Les contrôles débutés en avril "ont permis de constater qu'un certain nombre d'organismes ne permettaient toujours pas aux internautes de refuser les cookies aussi facilement que de les accepter", explique le régulateur dans un communiqué.
Les organismes visés sont "principalement d'importantes sociétés de l'économique numérique" dont "des acteurs internationaux", mais les mises en demeure étant non publiques aucun nom n'a été dévoilé.
Les sociétés et acteurs publics concernés ont un mois pour se mettre en conformité et encourent des sanctions pouvant aller jusqu'à 2% du chiffre d'affaires, indique la Cnil.
"Il s’agit de la première campagne de vérifications et de mesures correctrices depuis l’expiration (le 1er avril) du délai accordé aux acteurs pour mettre en conformité leurs sites et applications mobiles aux nouvelles règles en matière de cookies. Des actions similaires seront conduites au cours des prochains mois", rappelle-t-elle.
En octobre 2020, la Commission nationale informatique et libertés avait publié sa "recommandation" sur la publicité ciblée, fruit d'un long travail de concertation pour appliquer les principes du Règlement général européen sur la protection des données (RGPD), entré en vigueur en 2018.
- "Défaillance du RGPD vis-à-vis des Gafam"
Le règlement prévoit notamment un consentement explicite au recueil des données personnelles. Concrètement, le régulateur avait précisé en octobre qu'il souhaitait que sur les bandeaux de recueil du consentement, le bouton "Refuser tout" soit aussi facile d'accès que "Tout accepter".
La Cnil avait laissé six mois aux éditeurs de sites et d'applications mobiles pour s'adapter. Dans l'intervalle, elle avait toutefois sanctionné Google et Amazon avec des amendes records de 100 et 35 millions d'euros en raison de bandeaux d'information non conformes, sur la base d'une législation antérieure au RGPD.

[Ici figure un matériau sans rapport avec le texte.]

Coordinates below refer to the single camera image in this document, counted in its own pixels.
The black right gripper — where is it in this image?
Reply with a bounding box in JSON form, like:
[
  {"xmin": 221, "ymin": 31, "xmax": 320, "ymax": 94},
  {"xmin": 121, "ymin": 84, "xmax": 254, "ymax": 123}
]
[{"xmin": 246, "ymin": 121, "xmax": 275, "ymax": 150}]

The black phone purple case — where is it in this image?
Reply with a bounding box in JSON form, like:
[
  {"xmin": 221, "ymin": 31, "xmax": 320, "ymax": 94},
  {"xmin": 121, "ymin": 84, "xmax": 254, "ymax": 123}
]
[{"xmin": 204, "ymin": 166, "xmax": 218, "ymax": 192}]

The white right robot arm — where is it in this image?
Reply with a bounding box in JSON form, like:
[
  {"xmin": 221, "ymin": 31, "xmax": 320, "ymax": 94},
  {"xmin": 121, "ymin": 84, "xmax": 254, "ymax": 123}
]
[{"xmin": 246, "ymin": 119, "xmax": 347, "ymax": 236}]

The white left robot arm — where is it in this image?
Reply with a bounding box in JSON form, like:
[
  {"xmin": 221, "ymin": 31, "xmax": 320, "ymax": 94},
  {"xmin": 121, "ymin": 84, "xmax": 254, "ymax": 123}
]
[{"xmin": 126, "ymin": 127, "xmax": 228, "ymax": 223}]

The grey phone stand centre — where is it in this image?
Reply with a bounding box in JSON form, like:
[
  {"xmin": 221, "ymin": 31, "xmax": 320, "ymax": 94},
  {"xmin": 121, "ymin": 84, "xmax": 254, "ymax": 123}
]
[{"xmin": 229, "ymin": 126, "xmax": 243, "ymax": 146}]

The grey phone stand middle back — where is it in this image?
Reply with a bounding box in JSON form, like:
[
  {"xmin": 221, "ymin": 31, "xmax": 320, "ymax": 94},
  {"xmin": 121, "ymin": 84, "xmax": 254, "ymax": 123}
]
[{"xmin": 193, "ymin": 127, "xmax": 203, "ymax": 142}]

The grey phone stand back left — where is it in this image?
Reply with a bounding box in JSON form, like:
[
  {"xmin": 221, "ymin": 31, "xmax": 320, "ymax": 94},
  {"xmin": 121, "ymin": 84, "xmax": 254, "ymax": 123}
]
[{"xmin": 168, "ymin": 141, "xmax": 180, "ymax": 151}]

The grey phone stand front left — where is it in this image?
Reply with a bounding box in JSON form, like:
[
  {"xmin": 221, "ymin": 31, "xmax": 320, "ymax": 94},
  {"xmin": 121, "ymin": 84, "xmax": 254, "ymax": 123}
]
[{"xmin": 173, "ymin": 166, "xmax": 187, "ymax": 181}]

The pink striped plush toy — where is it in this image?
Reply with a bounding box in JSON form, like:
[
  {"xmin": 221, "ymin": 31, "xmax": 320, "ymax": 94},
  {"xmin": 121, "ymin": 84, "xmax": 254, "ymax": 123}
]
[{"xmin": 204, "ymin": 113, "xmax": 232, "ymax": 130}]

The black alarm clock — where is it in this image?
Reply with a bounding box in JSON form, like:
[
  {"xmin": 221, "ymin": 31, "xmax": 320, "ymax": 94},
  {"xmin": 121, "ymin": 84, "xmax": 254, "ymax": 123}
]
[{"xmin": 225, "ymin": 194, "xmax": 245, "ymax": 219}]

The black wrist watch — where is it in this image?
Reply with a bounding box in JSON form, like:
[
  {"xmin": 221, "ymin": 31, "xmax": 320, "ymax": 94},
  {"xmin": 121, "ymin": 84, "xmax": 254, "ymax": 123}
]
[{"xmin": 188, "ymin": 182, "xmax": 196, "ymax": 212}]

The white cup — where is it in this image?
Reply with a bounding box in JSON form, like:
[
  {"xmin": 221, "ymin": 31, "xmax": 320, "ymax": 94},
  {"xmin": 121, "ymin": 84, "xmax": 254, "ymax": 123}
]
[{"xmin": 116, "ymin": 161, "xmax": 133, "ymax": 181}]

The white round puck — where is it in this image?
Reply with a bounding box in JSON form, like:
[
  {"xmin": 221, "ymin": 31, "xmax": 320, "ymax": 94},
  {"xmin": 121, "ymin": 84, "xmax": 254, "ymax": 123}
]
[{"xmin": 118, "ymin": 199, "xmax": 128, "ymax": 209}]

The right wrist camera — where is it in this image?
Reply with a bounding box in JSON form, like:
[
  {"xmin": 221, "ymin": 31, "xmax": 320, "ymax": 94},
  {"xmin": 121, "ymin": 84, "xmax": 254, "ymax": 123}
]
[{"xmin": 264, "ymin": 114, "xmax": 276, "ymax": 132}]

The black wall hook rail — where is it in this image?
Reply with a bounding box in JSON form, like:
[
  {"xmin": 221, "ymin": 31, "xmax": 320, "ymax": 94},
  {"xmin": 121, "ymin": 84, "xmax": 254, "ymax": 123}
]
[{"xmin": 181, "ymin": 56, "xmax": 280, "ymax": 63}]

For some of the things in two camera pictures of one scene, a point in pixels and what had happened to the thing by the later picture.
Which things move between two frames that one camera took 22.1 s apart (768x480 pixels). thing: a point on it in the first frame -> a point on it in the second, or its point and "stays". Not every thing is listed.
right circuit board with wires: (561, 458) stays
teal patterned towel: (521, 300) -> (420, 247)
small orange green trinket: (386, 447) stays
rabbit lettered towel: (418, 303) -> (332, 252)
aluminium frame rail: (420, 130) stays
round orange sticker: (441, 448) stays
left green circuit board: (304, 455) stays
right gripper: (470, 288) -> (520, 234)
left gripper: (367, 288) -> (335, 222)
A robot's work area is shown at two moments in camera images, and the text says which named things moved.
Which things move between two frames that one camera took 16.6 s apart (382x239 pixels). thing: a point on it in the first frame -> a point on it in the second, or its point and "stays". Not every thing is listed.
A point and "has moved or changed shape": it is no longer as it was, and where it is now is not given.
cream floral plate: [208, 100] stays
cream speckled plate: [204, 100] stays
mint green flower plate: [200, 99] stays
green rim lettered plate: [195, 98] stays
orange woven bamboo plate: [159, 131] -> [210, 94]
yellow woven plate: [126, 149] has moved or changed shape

Mais pour l'association de défense des libertés numériques la Quadrature du net, "la Cnil (a) offert sans justification trois années de répit aux sites web violant la loi."
Dans un communiqué, l'association regrette que sur cinq plaintes déposées en 2018 contre Google, Amazon, Apple, Facebook et LinkedIn (filiale de Microsoft), aucune n'ait abouti.
"La défaillance du RGPD vis-à-vis des Gafam est si totale et flagrante qu’il est difficile d’imaginer qu’elle ne soit pas volontaire ou, tout le moins, sciemment permise", accuse la Quadrature du net.
"Le cadre juridique applicable en matière de cookies et traceurs est ancien et de plus en plus clair", explique à l'AFP Sylvain Staub, avocat associé chez DS Avocats et président-fondateur de Data Legal Drive, une société d'aide à la mise en conformité avec le RGPD.
"Les sociétés dont les sites ne sont pas en conformité ont délibérément décidé d'exploiter des cookies en violation des textes et au détriment de internautes. (...) Ce sont surtout les sociétés qui vivent de la publicité et des statistiques de navigation", ajoute-t-il.
Selon lui, "la Cnil est encore dans une logique de pédagogie mais les mises en demeures sont un signal envoyé au marché pour dire qu'à partir de maintenant elle surveille et elle sanctionne".